Though we have language about the Father, Son, and Spirit together in a tight package, offering an adequate pericope to drown in the doctrine of the Trinity, Jesus seems to be doing anything but dealing with theological abstraction. Maybe through tears of his own, and possibly to weeping disciples, Jesus offers hope to those that he loves. In a world where loss, anxiety, and fear are legion, there will be no shortage of disciples in our midst who are in need of reassurance. Our mission seems to be to offer ways that the relationship Jesus describes in this passage, between Himself, the Father, and the Spirit, brings hope to an anxious people instead of wrestling with the particulars of the Trinity.

Vouching for the One to come

The disciples knew Jesus — they could see, touch, smell, hear Jesus. Their lived relationship with Jesus required faith, but not the kind of faith that would be required to believe in this paraclete that was coming at some undetermined time. Jesus finds himself in a role familiar to the one that John the Baptist played for him, as one preparing the way for another who is to come. Differently though, Jesus can vouch for the work of the Spirit with a different kind of authority than John the Baptist could ever vouch for him because of the relationship that Jesus had established with the disciples and the power and peace that He has already demonstrated to them. They know for themselves the power and presence of Jesus, and here Jesus is using that shared experience as a means of grounding his promise of the one to come.

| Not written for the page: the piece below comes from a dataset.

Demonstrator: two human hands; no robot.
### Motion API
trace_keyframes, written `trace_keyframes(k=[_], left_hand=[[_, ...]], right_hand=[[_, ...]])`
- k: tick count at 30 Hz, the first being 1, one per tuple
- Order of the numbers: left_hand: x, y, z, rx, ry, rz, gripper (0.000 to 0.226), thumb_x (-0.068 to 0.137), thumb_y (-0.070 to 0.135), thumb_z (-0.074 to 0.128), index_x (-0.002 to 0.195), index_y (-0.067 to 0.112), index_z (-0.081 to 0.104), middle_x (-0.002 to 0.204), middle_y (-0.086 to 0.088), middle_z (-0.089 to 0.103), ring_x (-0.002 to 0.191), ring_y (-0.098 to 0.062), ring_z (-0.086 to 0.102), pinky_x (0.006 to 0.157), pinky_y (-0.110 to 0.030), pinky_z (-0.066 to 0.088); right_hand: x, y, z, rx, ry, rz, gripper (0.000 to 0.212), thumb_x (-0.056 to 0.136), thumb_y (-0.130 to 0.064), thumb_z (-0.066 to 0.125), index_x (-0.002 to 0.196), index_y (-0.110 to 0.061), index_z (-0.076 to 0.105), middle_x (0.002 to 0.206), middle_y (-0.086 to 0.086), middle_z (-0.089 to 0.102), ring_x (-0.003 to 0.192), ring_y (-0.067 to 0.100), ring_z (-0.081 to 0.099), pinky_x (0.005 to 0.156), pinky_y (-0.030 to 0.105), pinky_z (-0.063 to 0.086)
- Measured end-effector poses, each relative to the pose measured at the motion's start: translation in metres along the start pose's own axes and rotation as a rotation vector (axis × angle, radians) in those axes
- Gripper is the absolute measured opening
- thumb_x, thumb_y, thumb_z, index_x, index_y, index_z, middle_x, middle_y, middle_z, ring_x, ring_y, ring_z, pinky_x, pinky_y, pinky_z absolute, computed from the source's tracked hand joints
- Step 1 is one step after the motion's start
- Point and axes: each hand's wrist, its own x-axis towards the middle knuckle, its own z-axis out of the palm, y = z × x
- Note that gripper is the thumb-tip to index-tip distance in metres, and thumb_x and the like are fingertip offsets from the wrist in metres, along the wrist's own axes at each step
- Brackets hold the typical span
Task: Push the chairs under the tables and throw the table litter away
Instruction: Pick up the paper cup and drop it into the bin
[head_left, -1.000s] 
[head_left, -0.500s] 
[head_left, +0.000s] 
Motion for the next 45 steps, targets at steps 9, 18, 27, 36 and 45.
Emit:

Though Jesus has to repeat these instructions over and over, the connections that he makes between Himself and the Spirit, birthed from their testimony of life together, must offer comfort for the disciples gathered there. How can we help our people remember what God has already done, as a way of undergirding a hope for what is to come? What can we say about what Jesus has already done for our communities that will lay the groundwork for a hope and reassurance in current crisis or future dilemmas?

A prophetic particularity

I have to be honest, I smirked at Jesus’ words in verse 12 when I first read them, thinking to myself, “more things to say that they can’t bear, how do you think they’ve borne everything you’ve said up to this point?!” Over the course of Jesus’ goodbye speech, they’ve had to bear quite of bit of Jesus’ teaching. In this elongated teaching moment that if not for the emphasis on the Spirit would feel more at home in Matthew’s Gospel than John’s, Jesus has been downloading quite a bit of information about love, future events, new commandments, and this mysterious paraclete that isn’t mentioned anywhere else.

This word about what the disciples can bear then must not be about capacity, because if that were the case Jesus could’ve stopped speaking a long time ago! But maybe this isn’t about capacity, at least not in the immediate sense. A chapter ago, in John 15:15, Jesus noted that he has already made known to the them everything that he received from the Father. This observation about what they can bear is not about capacity in terms of the sheer amount of information that they can understand, but instead it seems to be about time and context. They can’t bear the many words, now, because there are words that they need to hear in the future that would not make sense now.

The Spirit will guide them to truth in the future, for a word that they need to hear in that moment. The word will still be from the one that they trust and have a relationship with, “he will speak whatever he hears,” but the word will fit the needs of the community at that time. You can’t bear it now, but then is a different story. The assurance here is not of some intellectual truth but a reassurance of a presence, of the same kind of comforting words that Jesus offered the disciples along their journey together.

This is not only a word of comfort, but something that should excite us, as we marvel at the fact that Jesus’ word, that the Word, will be with us in the ways that we need, when we need it! Whether we deal with the particulars of the Trinity or not, our preaching today should reassure our community that the abiding presence of the Word will speak to us how we need it, when we need it! On a day that offers so many temptations to teeter towards the head, Jesus’ words remind us of the need to reassure and calm our community’s heart.